Ideally I would like to have woven field fencing outside an electric line around our perimeter. The combination of a physical barrier, even a light one, outside an electric line is a very good fence. Even low stone walls, sticks, a log, brush, trees, etc help make that visual / physical barrier.

The biggest problem we have had with high tensile fencing is that on very long runs when it shrinks in the winter cold it rips out. But then once it rips out it is fine.  The trick is in the fall to loosen the fences and to have springs in the fences. Then in the spring you tighten it backup. This is an issue in climates that go through an extreme heat change - we get about 140Â°F maximum variance that I have to plan for.

For interior paddock fences we use a lot of electrified polywire on step-in posts. Works great. This is cheap and easy to setup but won't last forever.

Electronetting works. See:
http://sugarmtnfarm.com/blog/2008/06/poultry-netting-for-pigs.html

The key is to have a good fence energizer, good ground and in our area, very good lightning protection. Keep the voltage up. Pigs are pretty respectful of electric fencing once trained to it.

Also see:
http://flashweb.com/blog/tag/fencing

Cheers,

Walter Jeffries
Sugar Mountain Farm, LLC
Orange, Vermont
http://SugarMtnFarm.com

Save 30% off Pastured Pork: http://SugarMtnFarm.com/csa
Butcher shop story: http://SugarMtnFarm.com/butchershop
Literature: http://SugarMtnFarm.com/lit


----------



## lonelyfarmgirl (Feb 6, 2005)

we use 2 strand electric. for one strand we use the white electro tape typically used for horses. pigs dont see well and this is very visible. Our biggest problem is winter, because once there is snow on the ground, it insulates and the fence has hardly no power at all. young ones dont stay in then and we have to put them in gates for the winter.


----------



## fixer1958 (Dec 12, 2005)

I use used drum brake return springs at the corner posts. One on each end. Keeps it tight in the summer when it expands.
I had a deer get hung up in it a few weeks ago. All it did was stretch the springs out. Otherwise it would have broken the wire.
It flung off my top insulators about 75' from the fence.
I found all but 2 out of 10.


----------



## HeritagePigs (Aug 11, 2009)

Electric polywire. Two to three strands depending on mix of hog sizes in the herd.
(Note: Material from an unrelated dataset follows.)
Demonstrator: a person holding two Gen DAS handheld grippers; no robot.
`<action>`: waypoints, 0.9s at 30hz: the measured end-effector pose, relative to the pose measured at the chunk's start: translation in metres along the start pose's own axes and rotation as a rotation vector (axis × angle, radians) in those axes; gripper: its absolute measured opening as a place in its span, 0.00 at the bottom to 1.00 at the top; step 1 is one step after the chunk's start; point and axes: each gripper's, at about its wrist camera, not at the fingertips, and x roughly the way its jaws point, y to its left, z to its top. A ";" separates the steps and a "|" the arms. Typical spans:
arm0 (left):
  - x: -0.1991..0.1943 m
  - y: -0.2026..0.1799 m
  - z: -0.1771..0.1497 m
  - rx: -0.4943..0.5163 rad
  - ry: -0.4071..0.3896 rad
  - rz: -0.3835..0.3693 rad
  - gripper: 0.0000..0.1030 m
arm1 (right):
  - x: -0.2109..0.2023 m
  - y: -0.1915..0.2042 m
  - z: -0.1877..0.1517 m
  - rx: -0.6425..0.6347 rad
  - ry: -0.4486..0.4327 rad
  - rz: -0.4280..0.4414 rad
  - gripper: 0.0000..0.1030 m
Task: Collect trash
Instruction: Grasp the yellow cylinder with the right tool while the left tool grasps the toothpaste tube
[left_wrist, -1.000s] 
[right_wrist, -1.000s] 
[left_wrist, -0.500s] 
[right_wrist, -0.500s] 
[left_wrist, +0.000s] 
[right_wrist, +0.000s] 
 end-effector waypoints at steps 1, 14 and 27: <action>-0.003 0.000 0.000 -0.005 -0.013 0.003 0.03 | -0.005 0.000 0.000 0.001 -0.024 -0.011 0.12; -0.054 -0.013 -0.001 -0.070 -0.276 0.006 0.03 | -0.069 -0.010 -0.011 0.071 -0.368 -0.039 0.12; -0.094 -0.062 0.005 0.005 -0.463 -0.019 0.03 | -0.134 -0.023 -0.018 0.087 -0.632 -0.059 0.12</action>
First strand eight inches from the ground; any lower and they short it out by pushing stuff up against it. Second strand at hog's shoulder height. Third strand if hogs of different heights.

I build two paddocks initially. Same size and next to each other. When they exhaust the first I move them into the second. Then disassemble the first and rebuild it on the other side of the second to be the next paddock.

Piglets stay in the maternity paddock until weaned. Then they are usually picked up by my customers but if need be they are large enough to join the herd on pasture.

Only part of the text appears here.